小さな体で駆け回れ―。豊橋市出身でプロレス団体「ドラゴンゲート」のワタナベヒョウ選手(20)の凱旋(がいせん)試合が22日夜、豊橋市藤沢町のロワジールホテル豊橋で行われ、満員札止め900人(主催者発表)の観客を前に163㌢の体がリングに舞った。
大歓声に迎えられたヒョウ選手は、観客から投げられた黒と黄色の紙テープで染まるリングを静かに歩いた。この日は、ベテラン望月成晃選手とのシングルマッチ。ヒョウ選手が得意技ドロップキックを何度も繰り出すも、鎖骨骨折の影響からか、高さも、キレもなく、9分10秒で片エビ固めからのツイスターで惨敗した。
だが、試合終了のゴングが鳴ったあと、「隙があったらいってやろうと思っていた」というヒョウ選手は、握手を求める望月選手の虚を突き、ボディスラムを決めると、花道を駆け抜けていった。

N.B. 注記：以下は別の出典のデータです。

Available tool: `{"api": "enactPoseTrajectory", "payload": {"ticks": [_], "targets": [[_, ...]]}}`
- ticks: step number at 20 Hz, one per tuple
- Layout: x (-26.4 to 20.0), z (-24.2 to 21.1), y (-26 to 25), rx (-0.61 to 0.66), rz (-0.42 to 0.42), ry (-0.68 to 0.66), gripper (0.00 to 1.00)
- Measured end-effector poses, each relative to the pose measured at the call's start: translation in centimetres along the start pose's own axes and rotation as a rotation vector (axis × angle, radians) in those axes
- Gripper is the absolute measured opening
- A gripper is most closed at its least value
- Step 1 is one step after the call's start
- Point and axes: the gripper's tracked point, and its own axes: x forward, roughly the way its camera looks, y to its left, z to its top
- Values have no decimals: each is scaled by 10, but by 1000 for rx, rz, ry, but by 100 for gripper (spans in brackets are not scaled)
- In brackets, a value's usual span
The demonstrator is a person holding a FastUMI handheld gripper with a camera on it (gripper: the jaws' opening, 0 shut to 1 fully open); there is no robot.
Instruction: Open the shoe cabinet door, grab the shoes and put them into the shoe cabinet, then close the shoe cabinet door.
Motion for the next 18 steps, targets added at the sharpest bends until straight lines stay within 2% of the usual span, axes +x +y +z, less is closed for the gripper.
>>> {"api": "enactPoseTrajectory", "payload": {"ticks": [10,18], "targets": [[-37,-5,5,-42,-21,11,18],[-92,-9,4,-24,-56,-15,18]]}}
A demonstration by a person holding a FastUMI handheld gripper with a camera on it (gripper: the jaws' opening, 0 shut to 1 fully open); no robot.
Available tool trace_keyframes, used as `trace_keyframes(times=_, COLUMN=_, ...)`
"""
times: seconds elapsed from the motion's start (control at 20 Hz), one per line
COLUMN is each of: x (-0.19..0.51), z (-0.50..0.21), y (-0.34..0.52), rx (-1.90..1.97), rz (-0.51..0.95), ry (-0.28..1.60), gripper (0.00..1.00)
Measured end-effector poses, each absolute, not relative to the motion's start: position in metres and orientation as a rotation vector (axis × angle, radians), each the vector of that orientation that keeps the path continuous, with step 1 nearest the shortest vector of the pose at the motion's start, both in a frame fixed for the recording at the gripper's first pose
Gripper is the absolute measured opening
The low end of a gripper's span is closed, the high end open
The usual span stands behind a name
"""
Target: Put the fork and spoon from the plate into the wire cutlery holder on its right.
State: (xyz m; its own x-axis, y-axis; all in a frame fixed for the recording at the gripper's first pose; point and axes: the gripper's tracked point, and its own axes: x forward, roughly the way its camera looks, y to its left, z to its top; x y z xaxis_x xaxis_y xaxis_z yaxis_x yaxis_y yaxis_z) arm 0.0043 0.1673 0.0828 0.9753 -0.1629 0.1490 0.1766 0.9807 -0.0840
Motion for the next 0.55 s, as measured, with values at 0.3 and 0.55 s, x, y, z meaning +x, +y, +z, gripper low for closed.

観戦した母・操さん(44)も「あそこで握手なんてしたらダメでしょ」と悔しさをむき出しにした息子をたたえる。
ヒョウ選手は、プロレス好きの父・健二さん(43)の影響で子どもの頃から新日本プロレスをテレビで観戦し、試合会場へと足を運んだ。1歳上の兄・隼さんと技を掛けあう日々だった。
幼い頃から小柄だったヒョウ選手にとって、レスラーとしては大きくはないドラゴンゲートの選手たちが繰り出す華やかでアクロバティックな技に惹(ひ)かれた。
中学でレスラーになることを決意し、県立豊橋南高校入学時には進路アンケートに「ドラゴンゲート」と書き周囲を驚かせた。
18歳で入門。13人いた同期も4人になった。デビューは昨年8月14日の兵庫・神戸大会。欠場選手の代わりに朝、急きょリングへ上がることが決まった。
ゴングが鳴る直前、会場に駆けつけた操さんは夢をかなえた息子の姿を涙しながら見守った。
あれから10カ月、憧れだった覆面レスラーのドラゴン・キッド選手と肉弾戦を繰り広げ、今年1月にも豊橋市で凱旋試合を行った。
生まれ持った体のバネ、柔道歴7年で培った受け身のうまさもあるヒョウ選手。大きな目標だったデビューは果たしたが「まだ自分の手で3カウントが取れていない」と悔しさがにじむ。
「ブレイブのベルトを持って豊橋へ帰ってくる」。故郷に錦を飾るため、ヒョウのごとくプロレス界を駆け抜ける。